=== ASSIGNMENT ===
Give again exactly the lines that run from the start of the records to the line holding "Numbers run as", both ends counted. Do not include the pictures.

=== MATERIAL SHOWN ===
================================
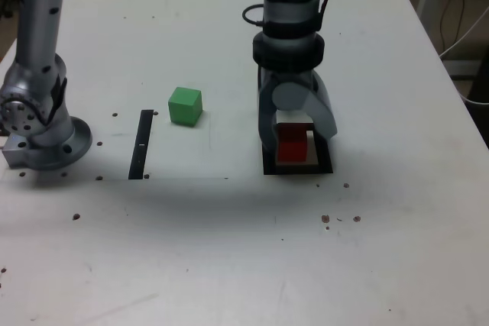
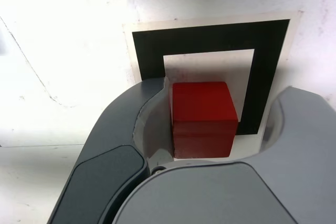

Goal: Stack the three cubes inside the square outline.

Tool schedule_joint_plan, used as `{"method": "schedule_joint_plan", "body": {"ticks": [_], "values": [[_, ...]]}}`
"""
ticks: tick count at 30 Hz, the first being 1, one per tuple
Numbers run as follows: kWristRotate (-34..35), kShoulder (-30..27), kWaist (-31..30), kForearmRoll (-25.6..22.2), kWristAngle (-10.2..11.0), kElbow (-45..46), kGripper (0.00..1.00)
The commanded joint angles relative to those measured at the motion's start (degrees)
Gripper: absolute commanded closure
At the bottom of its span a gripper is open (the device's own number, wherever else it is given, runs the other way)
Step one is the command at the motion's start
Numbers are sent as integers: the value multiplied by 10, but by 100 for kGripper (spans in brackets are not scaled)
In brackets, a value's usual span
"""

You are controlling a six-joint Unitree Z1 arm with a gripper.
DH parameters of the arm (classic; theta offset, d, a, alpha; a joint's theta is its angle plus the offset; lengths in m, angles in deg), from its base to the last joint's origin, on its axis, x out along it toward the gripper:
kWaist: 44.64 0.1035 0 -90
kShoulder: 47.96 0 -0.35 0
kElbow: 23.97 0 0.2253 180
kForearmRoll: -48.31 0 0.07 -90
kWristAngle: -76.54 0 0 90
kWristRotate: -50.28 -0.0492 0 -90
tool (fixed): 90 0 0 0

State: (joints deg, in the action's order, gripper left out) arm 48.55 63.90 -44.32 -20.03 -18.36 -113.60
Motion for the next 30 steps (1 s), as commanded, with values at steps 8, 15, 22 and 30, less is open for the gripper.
{"method": "schedule_joint_plan", "body": {"ticks": [8,15,22,30], "values": [[-14,-61,13,-68,32,-14,0],[-126,-84,60,-132,48,-43,0],[-232,-100,112,-169,89,-73,0],[-372,-72,190,-198,127,-143,0]]}}
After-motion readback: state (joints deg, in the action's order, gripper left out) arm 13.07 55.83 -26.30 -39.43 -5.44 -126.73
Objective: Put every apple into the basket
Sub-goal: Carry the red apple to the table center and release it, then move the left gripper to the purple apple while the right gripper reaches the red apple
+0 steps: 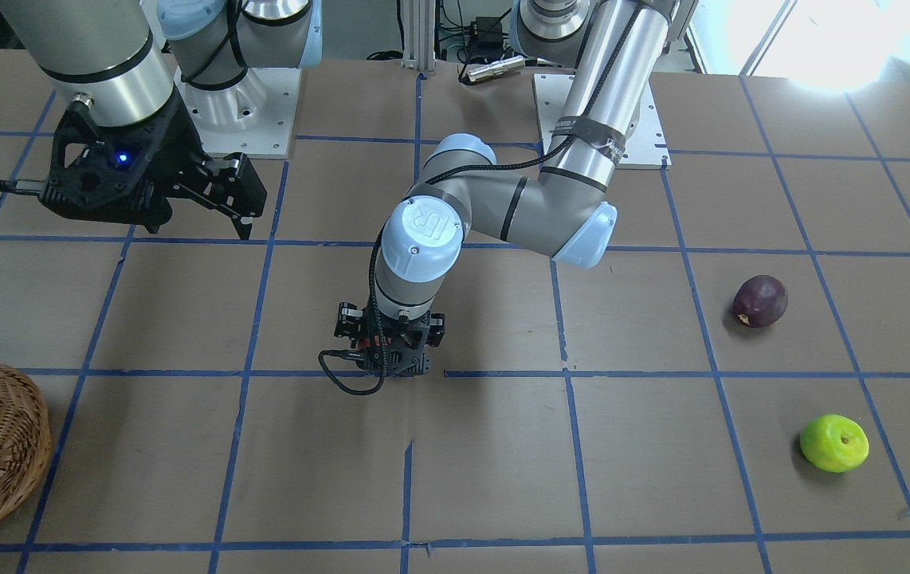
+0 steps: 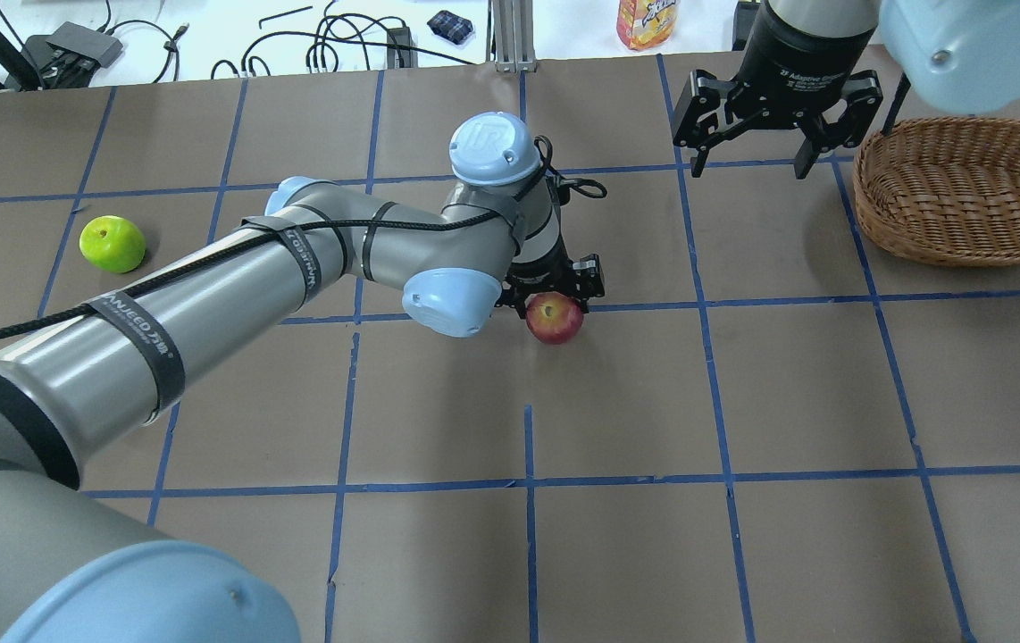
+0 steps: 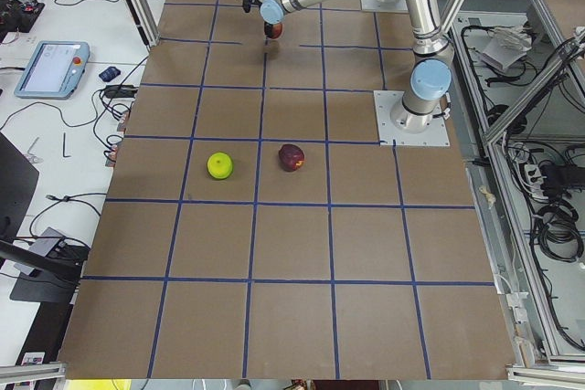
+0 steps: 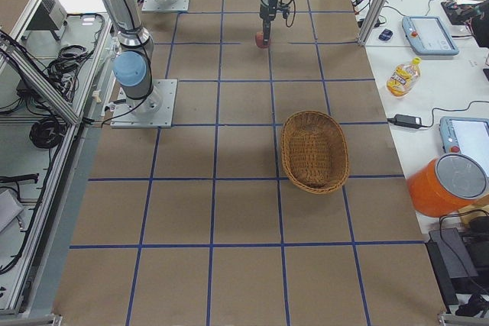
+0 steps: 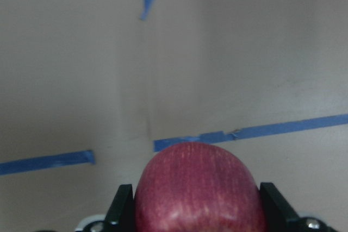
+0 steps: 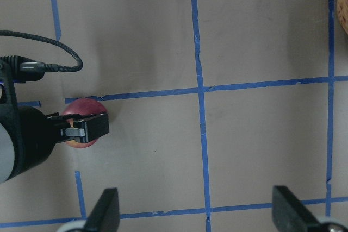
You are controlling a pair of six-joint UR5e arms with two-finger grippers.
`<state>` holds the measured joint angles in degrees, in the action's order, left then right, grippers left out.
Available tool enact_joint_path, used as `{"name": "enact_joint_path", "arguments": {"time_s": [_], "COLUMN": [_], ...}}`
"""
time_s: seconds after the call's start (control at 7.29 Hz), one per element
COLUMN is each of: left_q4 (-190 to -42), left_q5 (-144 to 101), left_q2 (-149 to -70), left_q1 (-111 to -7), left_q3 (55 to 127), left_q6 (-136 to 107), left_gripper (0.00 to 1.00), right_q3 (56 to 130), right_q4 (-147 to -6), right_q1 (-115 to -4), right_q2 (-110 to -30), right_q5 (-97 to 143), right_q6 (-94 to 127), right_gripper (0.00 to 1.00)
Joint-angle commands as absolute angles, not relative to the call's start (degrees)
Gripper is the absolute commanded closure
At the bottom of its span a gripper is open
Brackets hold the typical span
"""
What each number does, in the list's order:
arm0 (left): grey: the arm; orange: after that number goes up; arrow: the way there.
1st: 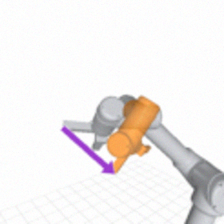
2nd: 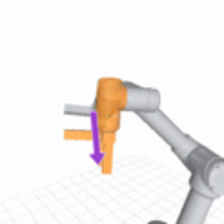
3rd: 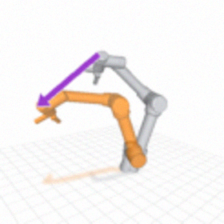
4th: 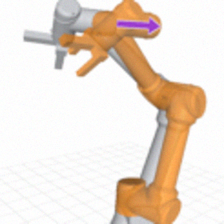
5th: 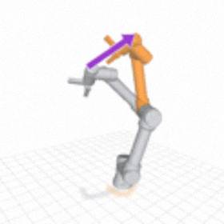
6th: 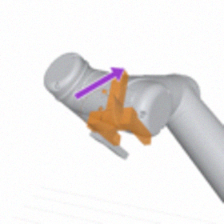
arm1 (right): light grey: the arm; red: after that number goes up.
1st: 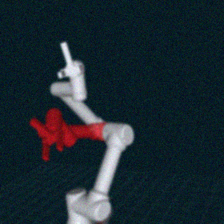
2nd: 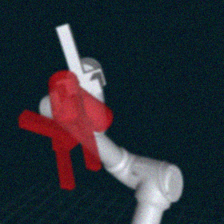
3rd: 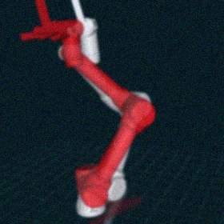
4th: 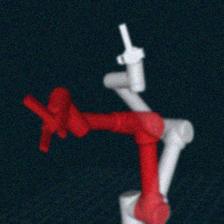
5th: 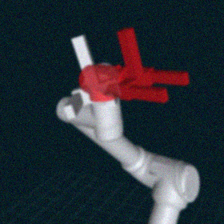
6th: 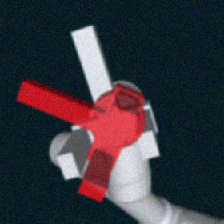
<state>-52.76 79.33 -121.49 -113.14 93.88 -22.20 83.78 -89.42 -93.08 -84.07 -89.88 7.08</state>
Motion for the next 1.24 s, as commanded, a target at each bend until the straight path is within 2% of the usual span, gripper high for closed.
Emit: {"name": "enact_joint_path", "arguments": {"time_s": [0.0, 0.27, 0.55, 0.96, 1.1], "left_q4": [-52.90, -62.34, -69.49, -69.87, -67.09], "left_q5": [79.71, 85.31, 92.88, 92.99, 93.51], "left_q2": [-120.25, -114.99, -109.63, -102.94, -102.05], "left_q1": [-113.30, -104.38, -92.09, -73.71, -68.43], "left_q3": [92.82, 90.89, 93.67, 103.85, 107.28], "left_q6": [-23.22, -10.54, 7.57, 39.91, 48.34], "left_gripper": [0.00, 0.00, 0.00, 0.00, 0.00], "right_q3": [84.19, 84.19, 84.20, 86.21, 87.61], "right_q4": [-89.12, -93.05, -95.26, -112.62, -114.07], "right_q1": [-93.16, -93.51, -98.31, -108.77, -110.64], "right_q2": [-82.01, -80.26, -74.39, -65.94, -64.70], "right_q5": [-90.61, -89.74, -89.82, -91.22, -92.01], "right_q6": [7.73, 9.84, 13.08, 23.79, 24.34], "right_gripper": [0.00, 0.00, 0.00, 0.00, 0.00]}}
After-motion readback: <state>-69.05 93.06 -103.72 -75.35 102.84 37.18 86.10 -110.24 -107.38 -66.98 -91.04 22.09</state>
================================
=== ANSWER TO THE EXERCISE ===
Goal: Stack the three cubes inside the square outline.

Tool schedule_joint_plan, used as `{"method": "schedule_joint_plan", "body": {"ticks": [_], "values": [[_, ...]]}}`
"""
ticks: tick count at 30 Hz, the first being 1, one per tuple
Numbers run as follows: kWristRotate (-34..35), kShoulder (-30..27), kWaist (-31..30), kForearmRoll (-25.6..22.2), kWristAngle (-10.2..11.0), kElbow (-45..46), kGripper (0.00..1.00)

This exercise is now fully answered.